Copy the lines exactly as they appear, starting with the first line of the records and ending with the line that contains "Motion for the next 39".

(Excerpts from a dataset)
---

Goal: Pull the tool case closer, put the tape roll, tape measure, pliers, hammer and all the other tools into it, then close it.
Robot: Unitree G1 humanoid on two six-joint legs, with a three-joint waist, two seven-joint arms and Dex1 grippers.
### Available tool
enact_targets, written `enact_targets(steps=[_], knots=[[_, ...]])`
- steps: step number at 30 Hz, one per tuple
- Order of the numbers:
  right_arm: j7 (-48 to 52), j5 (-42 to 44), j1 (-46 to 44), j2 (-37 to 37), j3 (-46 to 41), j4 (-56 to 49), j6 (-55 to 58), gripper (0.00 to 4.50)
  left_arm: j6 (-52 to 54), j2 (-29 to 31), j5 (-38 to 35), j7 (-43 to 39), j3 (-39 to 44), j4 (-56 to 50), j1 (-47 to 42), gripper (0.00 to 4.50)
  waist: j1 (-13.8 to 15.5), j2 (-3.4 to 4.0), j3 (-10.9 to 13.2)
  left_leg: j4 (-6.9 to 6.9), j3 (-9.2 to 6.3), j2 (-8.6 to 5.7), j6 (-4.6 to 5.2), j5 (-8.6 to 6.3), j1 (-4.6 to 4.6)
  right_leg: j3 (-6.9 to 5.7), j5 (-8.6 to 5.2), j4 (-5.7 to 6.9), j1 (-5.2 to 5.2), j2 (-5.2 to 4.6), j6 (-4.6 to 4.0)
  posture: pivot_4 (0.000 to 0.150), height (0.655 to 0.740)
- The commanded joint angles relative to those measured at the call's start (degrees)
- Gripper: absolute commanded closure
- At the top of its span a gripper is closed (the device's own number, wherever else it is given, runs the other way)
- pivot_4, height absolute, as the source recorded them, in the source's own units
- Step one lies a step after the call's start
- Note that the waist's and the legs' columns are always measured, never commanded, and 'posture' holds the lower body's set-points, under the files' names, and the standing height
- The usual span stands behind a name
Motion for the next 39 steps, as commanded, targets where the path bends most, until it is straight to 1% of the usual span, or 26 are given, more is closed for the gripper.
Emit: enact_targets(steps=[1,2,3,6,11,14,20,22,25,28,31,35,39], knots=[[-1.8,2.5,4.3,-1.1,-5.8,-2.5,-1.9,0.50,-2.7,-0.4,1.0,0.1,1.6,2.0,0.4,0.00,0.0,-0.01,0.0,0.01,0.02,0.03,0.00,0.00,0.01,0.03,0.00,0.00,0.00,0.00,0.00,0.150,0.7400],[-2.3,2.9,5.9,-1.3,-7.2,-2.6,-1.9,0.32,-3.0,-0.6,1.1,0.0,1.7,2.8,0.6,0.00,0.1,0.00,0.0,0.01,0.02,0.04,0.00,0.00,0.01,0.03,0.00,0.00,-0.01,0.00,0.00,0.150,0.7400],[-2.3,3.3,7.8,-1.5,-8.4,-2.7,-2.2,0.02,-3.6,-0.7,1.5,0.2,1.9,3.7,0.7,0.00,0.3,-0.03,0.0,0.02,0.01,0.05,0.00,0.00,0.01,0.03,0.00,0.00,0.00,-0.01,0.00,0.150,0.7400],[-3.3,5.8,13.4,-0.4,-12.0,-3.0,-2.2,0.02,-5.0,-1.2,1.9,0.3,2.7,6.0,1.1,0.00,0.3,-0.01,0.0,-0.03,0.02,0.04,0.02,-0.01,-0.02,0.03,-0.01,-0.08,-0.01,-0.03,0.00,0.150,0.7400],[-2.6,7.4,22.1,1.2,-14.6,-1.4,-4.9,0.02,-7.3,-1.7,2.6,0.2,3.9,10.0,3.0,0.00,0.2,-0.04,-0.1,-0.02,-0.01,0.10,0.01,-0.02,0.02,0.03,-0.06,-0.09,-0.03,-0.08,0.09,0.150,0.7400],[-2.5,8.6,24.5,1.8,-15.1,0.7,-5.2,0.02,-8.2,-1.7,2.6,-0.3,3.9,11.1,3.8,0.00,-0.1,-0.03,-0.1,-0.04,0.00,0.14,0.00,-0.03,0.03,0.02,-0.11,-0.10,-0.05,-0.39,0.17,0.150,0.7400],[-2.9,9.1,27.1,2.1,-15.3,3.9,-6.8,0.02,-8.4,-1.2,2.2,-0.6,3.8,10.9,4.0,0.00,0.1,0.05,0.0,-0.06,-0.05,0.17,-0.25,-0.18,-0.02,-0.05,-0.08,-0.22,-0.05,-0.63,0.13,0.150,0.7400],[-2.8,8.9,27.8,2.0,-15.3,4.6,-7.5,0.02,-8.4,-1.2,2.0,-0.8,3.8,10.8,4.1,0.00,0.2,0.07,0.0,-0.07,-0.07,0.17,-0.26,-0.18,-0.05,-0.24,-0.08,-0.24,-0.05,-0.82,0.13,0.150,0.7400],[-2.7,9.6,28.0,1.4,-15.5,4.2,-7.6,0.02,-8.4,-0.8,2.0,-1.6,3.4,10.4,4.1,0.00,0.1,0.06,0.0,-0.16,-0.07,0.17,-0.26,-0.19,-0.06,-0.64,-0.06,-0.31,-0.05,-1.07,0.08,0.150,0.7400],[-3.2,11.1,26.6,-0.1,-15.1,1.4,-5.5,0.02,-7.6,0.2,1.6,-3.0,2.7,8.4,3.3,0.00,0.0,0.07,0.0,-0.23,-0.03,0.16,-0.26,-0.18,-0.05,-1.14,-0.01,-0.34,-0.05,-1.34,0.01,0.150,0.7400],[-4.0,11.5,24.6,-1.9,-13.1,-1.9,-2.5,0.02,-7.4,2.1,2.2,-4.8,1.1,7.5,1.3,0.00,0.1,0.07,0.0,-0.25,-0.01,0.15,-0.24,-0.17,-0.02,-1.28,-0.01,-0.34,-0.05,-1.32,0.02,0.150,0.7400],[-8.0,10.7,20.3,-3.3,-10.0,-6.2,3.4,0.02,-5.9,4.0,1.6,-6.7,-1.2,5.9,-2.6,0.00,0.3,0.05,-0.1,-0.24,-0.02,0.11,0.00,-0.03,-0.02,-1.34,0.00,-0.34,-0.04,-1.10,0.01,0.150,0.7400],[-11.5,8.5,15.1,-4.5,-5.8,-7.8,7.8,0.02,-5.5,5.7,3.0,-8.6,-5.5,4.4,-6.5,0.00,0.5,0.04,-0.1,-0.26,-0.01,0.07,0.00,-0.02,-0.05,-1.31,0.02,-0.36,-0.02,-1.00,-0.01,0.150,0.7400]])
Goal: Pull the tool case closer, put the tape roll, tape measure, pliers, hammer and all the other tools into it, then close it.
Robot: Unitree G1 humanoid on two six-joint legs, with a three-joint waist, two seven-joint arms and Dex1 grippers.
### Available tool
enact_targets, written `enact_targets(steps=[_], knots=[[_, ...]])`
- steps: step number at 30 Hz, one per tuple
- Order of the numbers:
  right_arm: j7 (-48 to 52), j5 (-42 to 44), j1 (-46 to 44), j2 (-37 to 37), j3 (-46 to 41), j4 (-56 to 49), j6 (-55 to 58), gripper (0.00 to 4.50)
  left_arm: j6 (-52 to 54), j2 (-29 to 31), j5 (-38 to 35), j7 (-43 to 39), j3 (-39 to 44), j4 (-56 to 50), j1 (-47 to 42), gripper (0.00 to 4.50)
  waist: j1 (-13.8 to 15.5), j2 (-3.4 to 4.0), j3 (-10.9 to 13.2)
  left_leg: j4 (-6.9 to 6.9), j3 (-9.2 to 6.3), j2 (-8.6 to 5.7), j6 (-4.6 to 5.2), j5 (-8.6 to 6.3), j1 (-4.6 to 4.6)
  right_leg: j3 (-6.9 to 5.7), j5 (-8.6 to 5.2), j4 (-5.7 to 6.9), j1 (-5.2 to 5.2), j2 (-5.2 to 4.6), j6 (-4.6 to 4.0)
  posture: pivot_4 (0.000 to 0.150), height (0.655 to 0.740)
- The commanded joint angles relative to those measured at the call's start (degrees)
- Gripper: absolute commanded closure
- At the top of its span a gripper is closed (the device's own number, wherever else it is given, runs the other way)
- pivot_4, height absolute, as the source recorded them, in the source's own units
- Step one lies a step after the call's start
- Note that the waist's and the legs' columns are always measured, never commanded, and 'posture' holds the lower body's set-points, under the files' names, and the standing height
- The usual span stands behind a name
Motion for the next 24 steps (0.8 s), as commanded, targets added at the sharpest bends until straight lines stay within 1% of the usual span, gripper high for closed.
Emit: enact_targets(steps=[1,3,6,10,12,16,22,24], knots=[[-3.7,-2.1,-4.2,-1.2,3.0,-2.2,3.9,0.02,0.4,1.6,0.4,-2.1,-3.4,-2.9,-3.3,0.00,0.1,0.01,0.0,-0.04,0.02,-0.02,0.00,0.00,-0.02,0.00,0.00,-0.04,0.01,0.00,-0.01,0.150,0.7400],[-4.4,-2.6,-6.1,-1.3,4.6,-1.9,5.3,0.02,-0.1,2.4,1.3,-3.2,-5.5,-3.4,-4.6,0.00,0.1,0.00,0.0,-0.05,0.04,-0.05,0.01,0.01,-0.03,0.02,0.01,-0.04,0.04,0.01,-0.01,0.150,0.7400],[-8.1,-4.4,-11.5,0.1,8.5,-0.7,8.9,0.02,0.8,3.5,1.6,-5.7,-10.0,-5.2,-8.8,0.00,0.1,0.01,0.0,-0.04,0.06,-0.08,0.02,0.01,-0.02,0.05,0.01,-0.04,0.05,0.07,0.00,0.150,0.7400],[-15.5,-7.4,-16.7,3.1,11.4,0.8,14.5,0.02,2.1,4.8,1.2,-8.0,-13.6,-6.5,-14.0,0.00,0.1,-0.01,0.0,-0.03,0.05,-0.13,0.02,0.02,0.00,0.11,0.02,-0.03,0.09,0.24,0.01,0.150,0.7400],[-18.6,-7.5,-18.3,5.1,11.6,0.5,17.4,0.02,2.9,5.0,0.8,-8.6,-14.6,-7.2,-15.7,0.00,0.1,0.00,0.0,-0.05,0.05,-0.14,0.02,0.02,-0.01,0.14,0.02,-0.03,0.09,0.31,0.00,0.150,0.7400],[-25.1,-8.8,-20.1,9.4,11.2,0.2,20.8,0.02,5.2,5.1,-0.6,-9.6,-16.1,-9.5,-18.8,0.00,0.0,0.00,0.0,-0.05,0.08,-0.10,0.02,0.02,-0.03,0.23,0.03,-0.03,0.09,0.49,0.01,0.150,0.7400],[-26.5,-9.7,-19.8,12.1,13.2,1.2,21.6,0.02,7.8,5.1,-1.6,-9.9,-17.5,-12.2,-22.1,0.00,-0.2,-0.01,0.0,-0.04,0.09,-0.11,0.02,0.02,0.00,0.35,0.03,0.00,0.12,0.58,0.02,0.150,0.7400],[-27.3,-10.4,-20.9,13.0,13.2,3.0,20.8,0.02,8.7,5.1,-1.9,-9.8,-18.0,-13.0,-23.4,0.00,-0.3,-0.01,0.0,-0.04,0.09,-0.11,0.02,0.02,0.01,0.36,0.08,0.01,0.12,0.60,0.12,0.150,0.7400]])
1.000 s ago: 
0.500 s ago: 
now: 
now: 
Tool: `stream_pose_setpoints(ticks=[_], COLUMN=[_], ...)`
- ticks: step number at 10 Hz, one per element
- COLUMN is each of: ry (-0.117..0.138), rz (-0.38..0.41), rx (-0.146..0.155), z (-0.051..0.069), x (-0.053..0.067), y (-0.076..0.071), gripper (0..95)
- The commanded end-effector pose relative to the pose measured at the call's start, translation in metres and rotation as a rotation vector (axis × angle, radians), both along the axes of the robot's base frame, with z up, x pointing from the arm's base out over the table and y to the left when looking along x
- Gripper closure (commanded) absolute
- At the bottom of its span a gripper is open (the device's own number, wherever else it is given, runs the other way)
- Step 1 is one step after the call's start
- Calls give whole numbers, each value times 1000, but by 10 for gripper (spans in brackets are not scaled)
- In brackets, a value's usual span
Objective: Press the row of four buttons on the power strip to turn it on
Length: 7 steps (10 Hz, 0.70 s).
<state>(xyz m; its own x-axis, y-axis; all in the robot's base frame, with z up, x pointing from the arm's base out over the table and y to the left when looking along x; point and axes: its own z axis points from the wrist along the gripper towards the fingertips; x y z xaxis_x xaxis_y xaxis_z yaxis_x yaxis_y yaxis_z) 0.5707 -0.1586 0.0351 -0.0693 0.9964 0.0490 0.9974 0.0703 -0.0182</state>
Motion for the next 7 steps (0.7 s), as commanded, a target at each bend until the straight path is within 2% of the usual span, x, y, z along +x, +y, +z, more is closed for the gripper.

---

#### YOUR SOLUTION:
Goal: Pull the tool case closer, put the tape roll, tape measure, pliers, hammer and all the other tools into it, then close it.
Robot: Unitree G1 humanoid on two six-joint legs, with a three-joint waist, two seven-joint arms and Dex1 grippers.
### Available tool
enact_targets, written `enact_targets(steps=[_], knots=[[_, ...]])`
- steps: step number at 30 Hz, one per tuple
- Order of the numbers:
  right_arm: j7 (-48 to 52), j5 (-42 to 44), j1 (-46 to 44), j2 (-37 to 37), j3 (-46 to 41), j4 (-56 to 49), j6 (-55 to 58), gripper (0.00 to 4.50)
  left_arm: j6 (-52 to 54), j2 (-29 to 31), j5 (-38 to 35), j7 (-43 to 39), j3 (-39 to 44), j4 (-56 to 50), j1 (-47 to 42), gripper (0.00 to 4.50)
  waist: j1 (-13.8 to 15.5), j2 (-3.4 to 4.0), j3 (-10.9 to 13.2)
  left_leg: j4 (-6.9 to 6.9), j3 (-9.2 to 6.3), j2 (-8.6 to 5.7), j6 (-4.6 to 5.2), j5 (-8.6 to 6.3), j1 (-4.6 to 4.6)
  right_leg: j3 (-6.9 to 5.7), j5 (-8.6 to 5.2), j4 (-5.7 to 6.9), j1 (-5.2 to 5.2), j2 (-5.2 to 4.6), j6 (-4.6 to 4.0)
  posture: pivot_4 (0.000 to 0.150), height (0.655 to 0.740)
- The commanded joint angles relative to those measured at the call's start (degrees)
- Gripper: absolute commanded closure
- At the top of its span a gripper is closed (the device's own number, wherever else it is given, runs the other way)
- pivot_4, height absolute, as the source recorded them, in the source's own units
- Step one lies a step after the call's start
- Note that the waist's and the legs' columns are always measured, never commanded, and 'posture' holds the lower body's set-points, under the files' names, and the standing height
- The usual span stands behind a name
Motion for the next 39 steps, as commanded, targets where the path bends most, until it is straight to 1% of the usual span, or 26 are given, more is closed for the gripper.

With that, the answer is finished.